WHAT YOU NEED TO DO - Could you retype the whole listing, word for word?

■ ■ ■ ■

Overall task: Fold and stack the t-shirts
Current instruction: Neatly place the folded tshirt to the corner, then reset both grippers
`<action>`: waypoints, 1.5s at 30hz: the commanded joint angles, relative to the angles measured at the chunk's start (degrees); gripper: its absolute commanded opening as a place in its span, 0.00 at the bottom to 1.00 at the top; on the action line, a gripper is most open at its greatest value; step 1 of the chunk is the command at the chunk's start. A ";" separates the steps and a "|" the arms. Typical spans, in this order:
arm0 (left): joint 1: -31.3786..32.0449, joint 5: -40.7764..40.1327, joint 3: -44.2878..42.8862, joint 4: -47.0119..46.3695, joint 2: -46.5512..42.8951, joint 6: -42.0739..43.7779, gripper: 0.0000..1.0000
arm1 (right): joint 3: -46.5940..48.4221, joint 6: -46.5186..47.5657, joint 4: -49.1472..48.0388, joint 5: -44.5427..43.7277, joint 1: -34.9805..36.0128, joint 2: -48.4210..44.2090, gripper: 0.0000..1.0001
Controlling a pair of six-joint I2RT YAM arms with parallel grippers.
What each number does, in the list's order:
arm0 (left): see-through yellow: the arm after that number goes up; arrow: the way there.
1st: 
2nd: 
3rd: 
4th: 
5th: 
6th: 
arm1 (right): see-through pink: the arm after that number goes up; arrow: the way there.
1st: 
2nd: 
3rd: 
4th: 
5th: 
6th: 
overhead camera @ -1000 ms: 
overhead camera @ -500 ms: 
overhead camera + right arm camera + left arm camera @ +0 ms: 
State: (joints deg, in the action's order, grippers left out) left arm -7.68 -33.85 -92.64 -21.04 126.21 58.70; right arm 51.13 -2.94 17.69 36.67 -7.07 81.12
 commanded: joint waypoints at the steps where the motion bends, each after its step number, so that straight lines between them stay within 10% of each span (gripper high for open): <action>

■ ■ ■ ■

EXERCISE RESULT -
Overall task: Fold and stack the t-shirts
Current instruction: Neatly place the folded tshirt to the corner, then reset both grippers
`<action>`: waypoints, 1.5s at 30hz: the commanded joint angles, relative to the angles measured at the chunk's start (degrees); gripper: its absolute commanded opening as a place in its span, 0.00 at the bottom to 1.00 at the top; on the action line, a gripper is most open at its greatest value; step 1 of the chunk is the command at the chunk's start. A ";" separates the steps and a "|" the arms. Typical spans, in this order:
arm0 (left): joint 1: -31.3786..32.0449, joint 5: -40.7764..40.1327, joint 3: -44.2878..42.8862, joint 4: -47.0119..46.3695, joint 2: -46.5512..42.8951, joint 6: -42.0739..43.7779, gripper: 0.0000..1.0000
arm1 (right): joint 3: -46.5940..48.4221, joint 6: -46.5186..47.5657, joint 4: -49.1472..48.0388, joint 5: -44.5427..43.7277, joint 1: -34.9805..36.0128, joint 2: -48.4210..44.2090, gripper: 0.0000..1.0001
Controlling a pair of six-joint I2RT YAM arms with parallel grippers.
What each number does, in the list's order:
arm0 (left): see-through yellow: the arm after that number goes up; arrow: the way there.
1st: 
2nd: 
3rd: 
4th: 
5th: 
6th: 
arm1 (right): see-through pink: the arm after that number goes up; arrow: the way there.
1st: 
2nd: 
3rd: 
4th: 
5th: 
6th: 
overhead camera @ -1000 ms: 
overhead camera @ -500 ms: 
overhead camera + right arm camera + left arm camera @ +0 ms: 
State: (joints deg, in the action's order, grippers left out) left arm -7.68 -33.85 -92.64 -21.04 126.21 58.70; right arm 51.13 -2.94 17.69 36.67 -7.07 81.12
 commanded: joint waypoints at the steps where the motion bends, each after its step number, so that straight lines between them stay within 10% of each span (gripper high for open): <action>

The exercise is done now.